For NC State, Holiday Bowl against UCLA is both an ending and a beginning
As N.C. State’s players wandered out onto the field at Petco Park, phones raised to record their surroundings, getting a rare view of a baseball stadium from the inside out, it had that end-of-the-road sense that bowl games almost always do.
There isn’t always a finish line in college football, but when there is, this is what it looks like: that first glimpse of an unfamiliar venue that will host a game against an unfamiliar opponent in an unfamiliar place.
The incoming recruiting class of 2017 took a group photo. Players posed for pictures in front of the giant video board that looms over left field. Some merely marveled at how the football field had been squeezed between the first-base dugout and the left-field wall – with precious little space to spare at the latter end. As they waited for their time to enter the field, they watched as a Navy parachute team practiced its landings.
Finally getting on the field closed the circle of anticipation that has built over the past few weeks, with Fox relentlessly promoting the game during its NFL coverage to the point where Devin Leary has spent almost as much time on TV in December as he does when the Wolfpack is actually playing.
For N.C. State, Monday’s wide-eyed walkthrough ahead of Tuesday’s Holiday Bowl against UCLA marked not merely the end of one season, but really of two, the conclusion to 18 months of disruption and upheaval and eventual success.
The Wolfpack players claimed a central role in the campus’ collective reaction to the George Floyd killing during the summer of 2020, then spent weeks apart from each other that fall as the ACC staggered through an abbreviated football season without the safety net of vaccines, one that ended with an unremarkable and brief bowl experience.

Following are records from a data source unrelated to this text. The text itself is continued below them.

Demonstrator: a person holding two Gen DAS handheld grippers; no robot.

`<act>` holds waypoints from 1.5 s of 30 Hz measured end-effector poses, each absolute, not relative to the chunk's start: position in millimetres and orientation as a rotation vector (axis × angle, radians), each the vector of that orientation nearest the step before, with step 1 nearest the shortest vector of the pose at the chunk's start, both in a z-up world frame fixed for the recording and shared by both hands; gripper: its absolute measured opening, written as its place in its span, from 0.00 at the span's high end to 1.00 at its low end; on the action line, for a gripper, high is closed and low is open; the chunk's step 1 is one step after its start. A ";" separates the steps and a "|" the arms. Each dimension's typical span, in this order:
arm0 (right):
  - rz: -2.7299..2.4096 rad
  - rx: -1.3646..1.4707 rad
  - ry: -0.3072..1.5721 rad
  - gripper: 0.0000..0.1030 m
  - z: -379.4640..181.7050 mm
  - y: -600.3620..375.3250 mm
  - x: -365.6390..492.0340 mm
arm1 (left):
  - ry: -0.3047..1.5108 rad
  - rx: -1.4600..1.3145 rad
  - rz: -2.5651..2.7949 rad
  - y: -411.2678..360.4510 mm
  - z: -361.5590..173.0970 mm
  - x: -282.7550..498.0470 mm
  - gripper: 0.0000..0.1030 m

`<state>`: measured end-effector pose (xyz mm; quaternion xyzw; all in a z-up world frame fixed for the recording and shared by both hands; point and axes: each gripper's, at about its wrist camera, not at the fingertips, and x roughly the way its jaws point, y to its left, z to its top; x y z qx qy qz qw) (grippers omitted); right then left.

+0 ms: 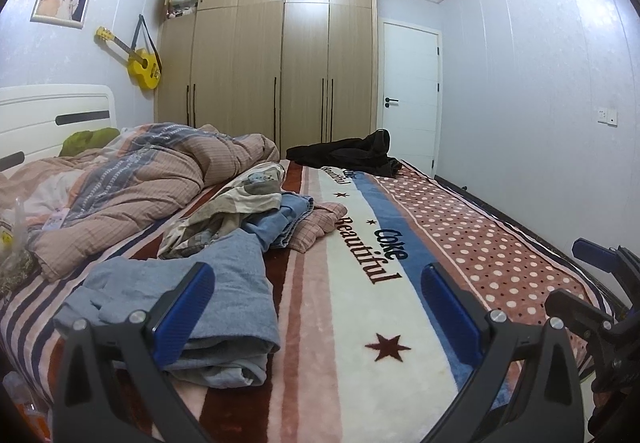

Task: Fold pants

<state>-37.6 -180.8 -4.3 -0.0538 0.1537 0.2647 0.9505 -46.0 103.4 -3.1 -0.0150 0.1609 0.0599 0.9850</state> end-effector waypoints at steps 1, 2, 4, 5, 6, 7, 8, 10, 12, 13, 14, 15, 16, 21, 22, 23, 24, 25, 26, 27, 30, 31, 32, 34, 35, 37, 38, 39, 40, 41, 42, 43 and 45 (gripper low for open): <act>0.538 -0.108 0.312 0.01 -4.4 -181.3 -37.8 | 0.325 -0.032 0.119 103.5 -3.5 -45.9 0.01; 0.537 -0.106 0.313 0.01 -4.4 -180.7 -37.8 | 0.326 -0.034 0.119 103.7 -4.1 -45.5 0.01; 0.534 -0.103 0.316 0.01 -4.7 -180.7 -37.1 | 0.326 -0.037 0.120 104.2 -4.8 -45.2 0.01; 0.533 -0.102 0.316 0.01 -4.6 -180.7 -36.9 | 0.326 -0.039 0.119 104.5 -5.2 -44.9 0.01; 0.532 -0.101 0.315 0.01 -4.6 -180.9 -37.0 | 0.327 -0.039 0.118 104.6 -5.2 -44.8 0.01; 0.534 -0.102 0.315 0.01 -4.7 -181.2 -36.5 | 0.329 -0.041 0.117 105.1 -5.6 -44.8 0.01; 0.535 -0.099 0.317 0.01 -4.9 -181.5 -36.2 | 0.332 -0.043 0.117 105.3 -6.2 -44.5 0.01; 0.536 -0.095 0.319 0.01 -5.3 -182.1 -36.3 | 0.335 -0.044 0.120 106.0 -6.2 -43.2 0.01; 0.532 -0.091 0.322 0.01 -5.3 -180.8 -37.5 | 0.334 -0.044 0.119 106.1 -6.0 -43.1 0.01; 0.534 -0.090 0.326 0.01 -5.7 -180.7 -37.7 | 0.335 -0.044 0.119 106.1 -6.0 -43.1 0.01; 0.533 -0.090 0.328 0.01 -5.0 -179.5 -35.8 | 0.335 -0.044 0.119 106.0 -6.0 -43.1 0.01; 0.533 -0.091 0.329 0.01 -5.1 -179.2 -35.9 | 0.335 -0.043 0.118 106.0 -5.9 -43.1 0.01; 0.532 -0.090 0.330 0.01 -5.2 -178.3 -35.6 | 0.335 -0.042 0.118 106.2 -5.9 -43.0 0.01; 0.532 -0.091 0.330 0.01 -5.4 -179.0 -35.2 | 0.334 -0.042 0.116 106.0 -6.2 -42.9 0.01; 0.532 -0.091 0.330 0.01 -5.5 -179.1 -35.1 | 0.335 -0.042 0.114 106.0 -6.2 -42.8 0.01; 0.531 -0.089 0.330 0.01 -5.5 -179.4 -35.1 | 0.336 -0.043 0.113 106.0 -6.3 -42.7 0.01; 0.528 -0.086 0.331 0.01 -5.6 -179.3 -34.8 | 0.336 -0.044 0.112 105.9 -6.2 -42.9 0.01; 0.525 -0.083 0.333 0.01 -5.8 -178.7 -34.3 | 0.336 -0.048 0.109 106.4 -6.5 -42.8 0.01; 0.520 -0.081 0.333 0.01 -5.9 -178.0 -34.3 | 0.336 -0.050 0.106 106.2 -6.2 -43.1 0.01; 0.517 -0.080 0.332 0.01 -6.1 -177.4 -34.2 | 0.337 -0.052 0.105 106.4 -6.1 -43.0 0.01; 0.515 -0.077 0.328 0.01 -5.5 -177.2 -34.5 | 0.337 -0.054 0.106 106.7 -5.9 -42.8 0.01; 0.513 -0.075 0.327 0.01 -5.3 -177.1 -34.8 | 0.336 -0.054 0.104 106.7 -5.9 -42.8 0.01; 0.511 -0.072 0.326 0.01 -5.1 -177.1 -34.9 | 0.336 -0.054 0.104 106.7 -5.9 -42.7 0.01; 0.508 -0.070 0.325 0.01 -4.9 -177.1 -34.9 | 0.336 -0.053 0.103 106.5 -6.0 -42.9 0.01; 0.508 -0.068 0.326 0.01 -4.9 -177.0 -34.5 | 0.334 -0.051 0.103 106.3 -6.0 -42.8 0.01; 0.507 -0.065 0.327 0.01 -4.9 -177.0 -34.5 | 0.334 -0.049 0.102 105.7 -5.9 -42.4 0.01; 0.508 -0.067 0.326 0.01 -4.8 -177.4 -34.5 | 0.333 -0.048 0.102 105.3 -5.9 -42.3 0.01; 0.508 -0.067 0.326 0.01 -4.7 -177.5 -34.4 | 0.333 -0.048 0.101 105.1 -5.9 -42.4 0.01; 0.508 -0.069 0.325 0.01 -4.8 -177.8 -34.4 | 0.333 -0.048 0.101 105.0 -6.0 -42.3 0.01; 0.508 -0.068 0.325 0.01 -4.8 -177.8 -34.3 | 0.333 -0.048 0.101 104.7 -6.0 -42.2 0.01; 0.507 -0.068 0.325 0.01 -4.9 -177.8 -34.3 | 0.334 -0.049 0.101 105.0 -6.0 -42.3 0.01; 0.507 -0.067 0.325 0.01 -5.0 -177.9 -34.2 | 0.334 -0.048 0.101 104.6 -6.0 -42.1 0.01; 0.509 -0.065 0.327 0.01 -5.1 -178.2 -33.8 | 0.333 -0.047 0.102 104.9 -5.9 -42.4 0.01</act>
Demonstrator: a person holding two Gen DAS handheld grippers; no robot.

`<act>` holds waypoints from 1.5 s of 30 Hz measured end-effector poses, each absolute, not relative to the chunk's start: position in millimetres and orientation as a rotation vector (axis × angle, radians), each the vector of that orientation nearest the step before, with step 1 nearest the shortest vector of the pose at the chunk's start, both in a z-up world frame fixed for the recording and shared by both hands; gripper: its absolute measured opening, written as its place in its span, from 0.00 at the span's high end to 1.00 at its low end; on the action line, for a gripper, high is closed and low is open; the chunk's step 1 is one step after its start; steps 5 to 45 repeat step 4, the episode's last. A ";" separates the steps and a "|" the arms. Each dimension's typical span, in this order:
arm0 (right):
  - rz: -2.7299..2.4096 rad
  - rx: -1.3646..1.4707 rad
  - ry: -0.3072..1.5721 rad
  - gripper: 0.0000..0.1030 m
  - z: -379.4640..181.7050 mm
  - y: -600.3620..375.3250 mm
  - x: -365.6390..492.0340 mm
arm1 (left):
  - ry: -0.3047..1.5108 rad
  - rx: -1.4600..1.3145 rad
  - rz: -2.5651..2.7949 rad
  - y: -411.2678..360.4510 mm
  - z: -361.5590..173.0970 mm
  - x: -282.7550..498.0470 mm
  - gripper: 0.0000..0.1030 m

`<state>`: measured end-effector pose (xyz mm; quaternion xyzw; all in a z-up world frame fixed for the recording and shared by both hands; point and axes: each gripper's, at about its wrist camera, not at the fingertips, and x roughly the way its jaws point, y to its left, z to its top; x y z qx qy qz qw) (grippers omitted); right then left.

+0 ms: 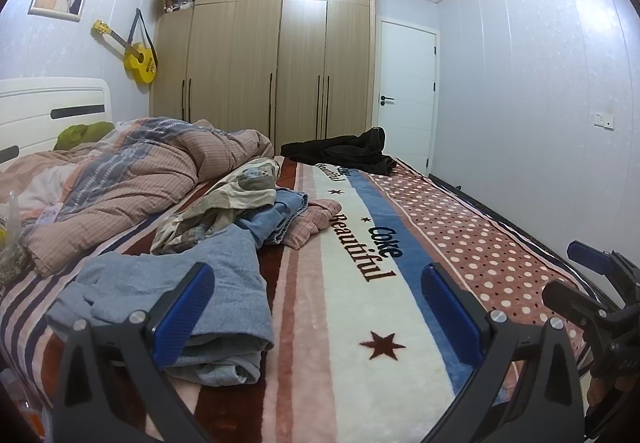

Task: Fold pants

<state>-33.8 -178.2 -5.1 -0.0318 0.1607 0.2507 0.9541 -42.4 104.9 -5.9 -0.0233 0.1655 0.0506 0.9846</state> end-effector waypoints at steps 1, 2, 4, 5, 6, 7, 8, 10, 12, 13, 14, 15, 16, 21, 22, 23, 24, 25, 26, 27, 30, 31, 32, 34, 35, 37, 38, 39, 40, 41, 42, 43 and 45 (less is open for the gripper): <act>0.509 -0.066 0.327 0.01 -5.1 -178.5 -34.0 | 0.331 -0.044 0.101 104.5 -5.8 -42.6 0.01; 0.509 -0.066 0.327 0.01 -5.2 -178.5 -33.9 | 0.329 -0.042 0.098 104.1 -5.7 -42.8 0.01; 0.510 -0.066 0.327 0.01 -5.1 -178.7 -33.8 | 0.327 -0.043 0.099 103.9 -4.9 -43.0 0.01; 0.510 -0.066 0.327 0.01 -5.1 -178.7 -33.8 | 0.327 -0.043 0.099 103.9 -4.9 -43.0 0.01; 0.510 -0.066 0.327 0.01 -5.1 -178.7 -33.8 | 0.327 -0.043 0.099 103.9 -4.9 -43.0 0.01; 0.510 -0.066 0.327 0.01 -5.1 -178.7 -33.8 | 0.327 -0.043 0.099 103.9 -4.9 -43.0 0.01; 0.510 -0.066 0.327 0.01 -5.1 -178.7 -33.8 | 0.327 -0.043 0.099 103.9 -4.9 -43.0 0.01; 0.510 -0.066 0.327 0.01 -5.1 -178.7 -33.8 | 0.327 -0.043 0.099 103.9 -4.9 -43.0 0.01; 0.510 -0.066 0.327 0.01 -5.1 -178.7 -33.8 | 0.327 -0.043 0.099 103.9 -4.9 -43.0 0.01; 0.510 -0.066 0.327 0.01 -5.1 -178.7 -33.8 | 0.327 -0.043 0.099 103.9 -4.9 -43.0 0.01; 0.510 -0.066 0.327 0.01 -5.1 -178.7 -33.8 | 0.327 -0.043 0.099 103.9 -4.9 -43.0 0.01; 0.510 -0.066 0.327 0.01 -5.1 -178.7 -33.8 | 0.327 -0.043 0.099 103.9 -4.9 -43.0 0.01; 0.510 -0.066 0.327 0.01 -5.1 -178.7 -33.8 | 0.327 -0.043 0.099 103.9 -4.9 -43.0 0.01; 0.510 -0.066 0.327 0.01 -5.1 -178.7 -33.8 | 0.327 -0.043 0.099 103.9 -4.9 -43.0 0.01; 0.510 -0.066 0.327 0.01 -5.1 -178.7 -33.8 | 0.327 -0.043 0.099 103.9 -4.9 -43.0 0.01; 0.510 -0.066 0.327 0.01 -5.1 -178.7 -33.8 | 0.327 -0.043 0.099 103.9 -4.9 -43.0 0.01; 0.510 -0.066 0.327 0.01 -5.1 -178.7 -33.8 | 0.327 -0.043 0.099 103.9 -4.9 -43.0 0.01; 0.510 -0.066 0.327 0.01 -5.1 -178.7 -33.8 | 0.327 -0.043 0.099 103.9 -4.9 -43.0 0.01; 0.510 -0.066 0.327 0.01 -5.1 -178.7 -33.8 | 0.327 -0.043 0.099 103.9 -4.9 -43.0 0.01; 0.510 -0.066 0.327 0.01 -5.1 -178.7 -33.8 | 0.327 -0.043 0.099 103.9 -4.9 -43.0 0.01; 0.510 -0.066 0.327 0.01 -5.1 -178.7 -33.8 | 0.327 -0.043 0.099 103.9 -4.9 -43.0 0.01; 0.510 -0.066 0.327 0.01 -5.1 -178.7 -33.8 | 0.327 -0.043 0.099 103.9 -4.9 -43.0 0.01; 0.510 -0.066 0.327 0.01 -5.1 -178.7 -33.8 | 0.327 -0.043 0.099 103.9 -4.9 -43.0 0.01; 0.510 -0.066 0.327 0.01 -5.1 -178.7 -33.8 | 0.327 -0.043 0.099 103.9 -4.9 -43.0 0.01; 0.510 -0.066 0.327 0.01 -5.1 -178.7 -33.8 | 0.327 -0.043 0.099 103.9 -4.9 -43.0 0.01; 0.510 -0.066 0.327 0.01 -5.1 -178.7 -33.8 | 0.327 -0.043 0.099 103.9 -4.9 -43.0 0.01; 0.510 -0.066 0.327 0.01 -5.1 -178.7 -33.8 | 0.327 -0.043 0.099 103.9 -4.9 -43.0 0.01; 0.510 -0.066 0.327 0.01 -5.1 -178.7 -33.8 | 0.327 -0.043 0.099 103.9 -4.9 -43.0 0.01; 0.510 -0.066 0.327 0.01 -5.1 -178.7 -33.8 | 0.327 -0.043 0.099 103.9 -4.9 -43.0 0.01; 0.510 -0.066 0.327 0.01 -5.1 -178.7 -33.8 | 0.327 -0.043 0.099 103.9 -4.9 -43.0 0.01; 0.510 -0.066 0.327 0.01 -5.1 -178.7 -33.8 | 0.327 -0.043 0.099 103.9 -4.9 -43.0 0.01; 0.510 -0.066 0.327 0.01 -5.1 -178.7 -33.8 | 0.327 -0.043 0.099 103.9 -4.9 -43.0 0.01; 0.510 -0.066 0.327 0.01 -5.1 -178.7 -33.8 | 0.327 -0.043 0.099 103.9 -4.9 -43.0 0.01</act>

This season has been played amid relative normalcy, such as it is, with the euphoria of the long-sought win over Clemson fading amid losses to Miami and Wake Forest, even if the shocking comeback against North Carolina was salve for some of those wounds. Now it concludes with a fulfilling and rewarding time in San Diego that has been, in every respect, a long time coming.
“I said this back before the season started, it really wasn’t like – sometimes you start the year like this is a brand new team,” N.C. State coach Dave Doeren said Monday. “This team was almost a continuation of last year’s team. We didn’t lose many parts. So it’s really been kind of a two-years season with them. And last year’s bowl game was more like a road game, so to have the true experience of a bowl is a great treat for these guys.”
If this is the end of one very long road, it’s also just a waypoint on another much longer road. With stars like center Grant Gibson and linebackers Isaiah Moore and Drake Thomas and quarterback Devin Leary all committing to return, among others – so many are coming back, the Wolfpack signed only 12 recruits – this bowl game has the potential to be as much a springboard to the future as it is a celebration of the past.
“It’s a chance to celebrate all of us,” Doeren said. “I know UCLA is the same way. We’ve been through more with these guys, when you talk about all the things socially that happened in our country, you talk about pandemics and COVID protocols, it’s been a lot.”
But there’s no question it’s a celebration. No question at all. And one a long time in coming, even with what may still be yet to come.